L’espace caribéen sonne l’arrivée d’un poète de haute culture
Par Taberneau Louis-Jeune
Graviers d’ombre...Il se peut que ce recueil de poèmes enregistre le poète le plus sûr de ses mots que cette génération n’ait jamais connu. L’économie de ses mots tourne aux alentours d’une déconstruction. L’auteur dans sa maturité s’inscrit dans une perspective de transvaluation. Il n’hésite pas. Le poète frappe avec son style l’intelligence. Ce qui lancine le lecteur compétent n’est autre que cette femme invisible habitant le texte.
«j’ai encore la folie
d’épouser la main droite de mes obsèques » p. 16
« dans la jouissance des nouveaux murs
ma volonté s’exhibe à volonté d’escalier
où vibraient et s’égouttaient les ciels cousus de ta nudité » p. 17
Il écrit avec une paire de ciseaux. De quoi s’agit-il ? La profondeur de son imagination campe une science qui se dégage derrière une femme. D’un clin d’œil, on s’empresse à découdre une litanie de strophe exprimant le dévouement. Ce recueil de poème réveille ce genre en voie de disparition. Lire Samuel Dauphin alias Edgard Dauphin invite le lecteur à se rendre compte qu’il se plonge dans un univers acétique.

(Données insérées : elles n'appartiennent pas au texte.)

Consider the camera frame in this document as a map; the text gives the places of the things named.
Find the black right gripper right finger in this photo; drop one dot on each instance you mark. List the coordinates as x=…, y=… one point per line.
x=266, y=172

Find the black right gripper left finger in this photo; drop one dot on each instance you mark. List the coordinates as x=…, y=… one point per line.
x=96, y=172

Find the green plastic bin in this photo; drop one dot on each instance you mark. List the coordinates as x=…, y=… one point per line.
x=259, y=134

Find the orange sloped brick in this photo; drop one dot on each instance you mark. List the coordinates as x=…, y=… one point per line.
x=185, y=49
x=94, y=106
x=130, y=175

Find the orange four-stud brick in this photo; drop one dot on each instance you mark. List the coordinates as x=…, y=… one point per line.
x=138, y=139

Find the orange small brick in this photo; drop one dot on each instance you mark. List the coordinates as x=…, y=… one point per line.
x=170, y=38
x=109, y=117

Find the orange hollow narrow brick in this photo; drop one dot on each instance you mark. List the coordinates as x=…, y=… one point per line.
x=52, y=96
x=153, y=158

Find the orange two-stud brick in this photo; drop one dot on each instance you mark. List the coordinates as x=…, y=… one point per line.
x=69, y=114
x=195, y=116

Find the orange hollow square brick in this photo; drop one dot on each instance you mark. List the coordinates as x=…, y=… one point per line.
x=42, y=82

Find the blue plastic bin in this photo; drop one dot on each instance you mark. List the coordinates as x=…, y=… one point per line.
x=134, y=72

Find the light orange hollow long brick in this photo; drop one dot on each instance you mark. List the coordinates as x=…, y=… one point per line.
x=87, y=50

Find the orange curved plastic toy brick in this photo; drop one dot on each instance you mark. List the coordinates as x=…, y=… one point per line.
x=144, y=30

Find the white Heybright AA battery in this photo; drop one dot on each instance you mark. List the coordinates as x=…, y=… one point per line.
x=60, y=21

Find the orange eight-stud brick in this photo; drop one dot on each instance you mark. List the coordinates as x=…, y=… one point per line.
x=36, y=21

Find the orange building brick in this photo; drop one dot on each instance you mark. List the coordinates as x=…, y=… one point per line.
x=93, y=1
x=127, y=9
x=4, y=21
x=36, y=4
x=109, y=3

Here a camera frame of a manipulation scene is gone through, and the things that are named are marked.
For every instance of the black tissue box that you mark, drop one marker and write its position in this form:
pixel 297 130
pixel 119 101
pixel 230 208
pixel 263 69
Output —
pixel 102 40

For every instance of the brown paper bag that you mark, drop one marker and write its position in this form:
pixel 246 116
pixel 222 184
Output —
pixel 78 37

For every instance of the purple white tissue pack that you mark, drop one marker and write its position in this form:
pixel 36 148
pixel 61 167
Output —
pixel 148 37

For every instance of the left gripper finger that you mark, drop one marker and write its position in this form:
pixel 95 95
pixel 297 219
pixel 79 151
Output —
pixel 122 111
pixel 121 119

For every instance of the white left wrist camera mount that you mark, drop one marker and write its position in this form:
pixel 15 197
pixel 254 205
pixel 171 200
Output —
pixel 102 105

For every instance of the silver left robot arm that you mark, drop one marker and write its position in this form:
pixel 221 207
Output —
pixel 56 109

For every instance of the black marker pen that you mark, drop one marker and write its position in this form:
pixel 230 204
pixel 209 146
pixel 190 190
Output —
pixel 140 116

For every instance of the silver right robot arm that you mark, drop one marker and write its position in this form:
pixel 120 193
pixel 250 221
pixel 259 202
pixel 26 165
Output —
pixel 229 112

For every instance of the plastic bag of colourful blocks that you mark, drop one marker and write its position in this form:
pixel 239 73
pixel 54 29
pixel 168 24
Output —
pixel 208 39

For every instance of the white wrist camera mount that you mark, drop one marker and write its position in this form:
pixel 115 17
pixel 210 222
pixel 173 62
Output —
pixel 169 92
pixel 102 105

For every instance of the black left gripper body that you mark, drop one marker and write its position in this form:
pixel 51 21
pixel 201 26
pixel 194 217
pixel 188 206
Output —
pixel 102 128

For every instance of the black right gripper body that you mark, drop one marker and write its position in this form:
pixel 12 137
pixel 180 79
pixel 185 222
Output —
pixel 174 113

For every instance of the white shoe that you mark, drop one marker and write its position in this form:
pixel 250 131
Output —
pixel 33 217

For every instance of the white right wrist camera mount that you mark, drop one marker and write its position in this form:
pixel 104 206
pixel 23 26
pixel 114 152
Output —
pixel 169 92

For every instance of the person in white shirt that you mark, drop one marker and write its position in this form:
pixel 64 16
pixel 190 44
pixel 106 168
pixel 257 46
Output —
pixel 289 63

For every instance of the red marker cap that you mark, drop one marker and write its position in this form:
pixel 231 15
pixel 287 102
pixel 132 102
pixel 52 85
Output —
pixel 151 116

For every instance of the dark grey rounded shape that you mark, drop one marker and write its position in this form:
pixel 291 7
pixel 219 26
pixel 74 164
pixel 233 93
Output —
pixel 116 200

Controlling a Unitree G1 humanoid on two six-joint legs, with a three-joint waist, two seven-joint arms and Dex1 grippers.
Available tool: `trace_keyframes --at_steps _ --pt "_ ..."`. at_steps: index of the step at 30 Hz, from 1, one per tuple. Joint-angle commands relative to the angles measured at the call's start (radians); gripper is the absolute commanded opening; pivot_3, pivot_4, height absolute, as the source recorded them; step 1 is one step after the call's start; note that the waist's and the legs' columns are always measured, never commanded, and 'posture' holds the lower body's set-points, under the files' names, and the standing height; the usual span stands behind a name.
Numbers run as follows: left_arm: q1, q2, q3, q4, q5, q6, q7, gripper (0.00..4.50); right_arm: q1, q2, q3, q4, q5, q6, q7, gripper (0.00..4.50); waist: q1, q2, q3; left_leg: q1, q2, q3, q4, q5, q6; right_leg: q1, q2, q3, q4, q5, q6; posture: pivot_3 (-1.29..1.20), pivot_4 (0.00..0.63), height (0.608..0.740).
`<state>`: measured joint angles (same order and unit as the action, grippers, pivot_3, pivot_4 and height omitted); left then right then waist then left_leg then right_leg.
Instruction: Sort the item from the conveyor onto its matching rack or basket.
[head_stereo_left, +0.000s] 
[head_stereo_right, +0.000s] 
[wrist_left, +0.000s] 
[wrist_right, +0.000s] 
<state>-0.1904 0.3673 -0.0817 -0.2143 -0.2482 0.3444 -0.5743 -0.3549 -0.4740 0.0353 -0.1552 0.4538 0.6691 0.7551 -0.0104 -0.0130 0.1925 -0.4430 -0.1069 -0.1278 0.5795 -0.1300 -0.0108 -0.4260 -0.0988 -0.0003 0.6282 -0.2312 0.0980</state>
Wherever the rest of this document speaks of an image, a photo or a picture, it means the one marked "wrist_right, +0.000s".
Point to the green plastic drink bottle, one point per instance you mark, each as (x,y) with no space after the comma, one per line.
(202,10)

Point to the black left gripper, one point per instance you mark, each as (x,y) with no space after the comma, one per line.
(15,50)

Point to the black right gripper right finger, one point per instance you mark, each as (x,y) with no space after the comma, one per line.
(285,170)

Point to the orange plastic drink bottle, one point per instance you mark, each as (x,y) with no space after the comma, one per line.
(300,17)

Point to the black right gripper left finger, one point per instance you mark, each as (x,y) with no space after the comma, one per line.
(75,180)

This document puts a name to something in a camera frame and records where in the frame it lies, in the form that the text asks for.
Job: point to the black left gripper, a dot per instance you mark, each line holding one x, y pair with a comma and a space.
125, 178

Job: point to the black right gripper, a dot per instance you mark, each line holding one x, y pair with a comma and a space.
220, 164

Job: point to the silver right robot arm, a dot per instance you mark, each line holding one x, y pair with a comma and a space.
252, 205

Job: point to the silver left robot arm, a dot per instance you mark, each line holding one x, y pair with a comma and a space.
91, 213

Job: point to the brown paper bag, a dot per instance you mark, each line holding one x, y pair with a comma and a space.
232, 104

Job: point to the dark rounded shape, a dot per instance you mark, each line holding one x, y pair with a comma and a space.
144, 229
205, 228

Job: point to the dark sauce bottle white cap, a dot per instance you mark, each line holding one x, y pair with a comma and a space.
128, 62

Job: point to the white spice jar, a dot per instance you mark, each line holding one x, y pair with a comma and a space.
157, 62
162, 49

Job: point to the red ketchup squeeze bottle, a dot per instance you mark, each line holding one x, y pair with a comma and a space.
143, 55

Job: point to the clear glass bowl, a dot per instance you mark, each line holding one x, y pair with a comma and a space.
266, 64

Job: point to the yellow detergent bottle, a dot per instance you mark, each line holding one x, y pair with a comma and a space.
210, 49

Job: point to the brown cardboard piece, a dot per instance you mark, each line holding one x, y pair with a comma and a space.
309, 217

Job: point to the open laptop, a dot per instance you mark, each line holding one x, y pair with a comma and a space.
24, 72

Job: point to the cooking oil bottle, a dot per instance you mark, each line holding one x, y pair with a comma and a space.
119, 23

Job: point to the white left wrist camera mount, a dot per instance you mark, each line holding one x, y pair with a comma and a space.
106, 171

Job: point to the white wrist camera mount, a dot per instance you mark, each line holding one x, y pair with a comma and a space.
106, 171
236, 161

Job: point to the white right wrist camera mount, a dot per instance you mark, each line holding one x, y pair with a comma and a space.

«se venger d’heures argileuses
l’aube danse sous la querelle des murs
ce soir les chiens ont vomi les relations sexuelles
sur l’épaule gauche du purgatoire » p. 21
«et les pluies s’habillent en marche-mi-nuit
dans les versets du sable
déluge recyclé s’orientent trêves
dans des coïts plissées de musiques » p. 22
Toute une litanie de nostalgie traverse ses mots. Cette femme onirique qui lui manque, sa ville natale, le bonheur et l’envie de respirer les airs de musique lui rongent. Enfin, cette douce notoriété qu’elle cherche silencieusement fait de ses poèmes une bombe atomique.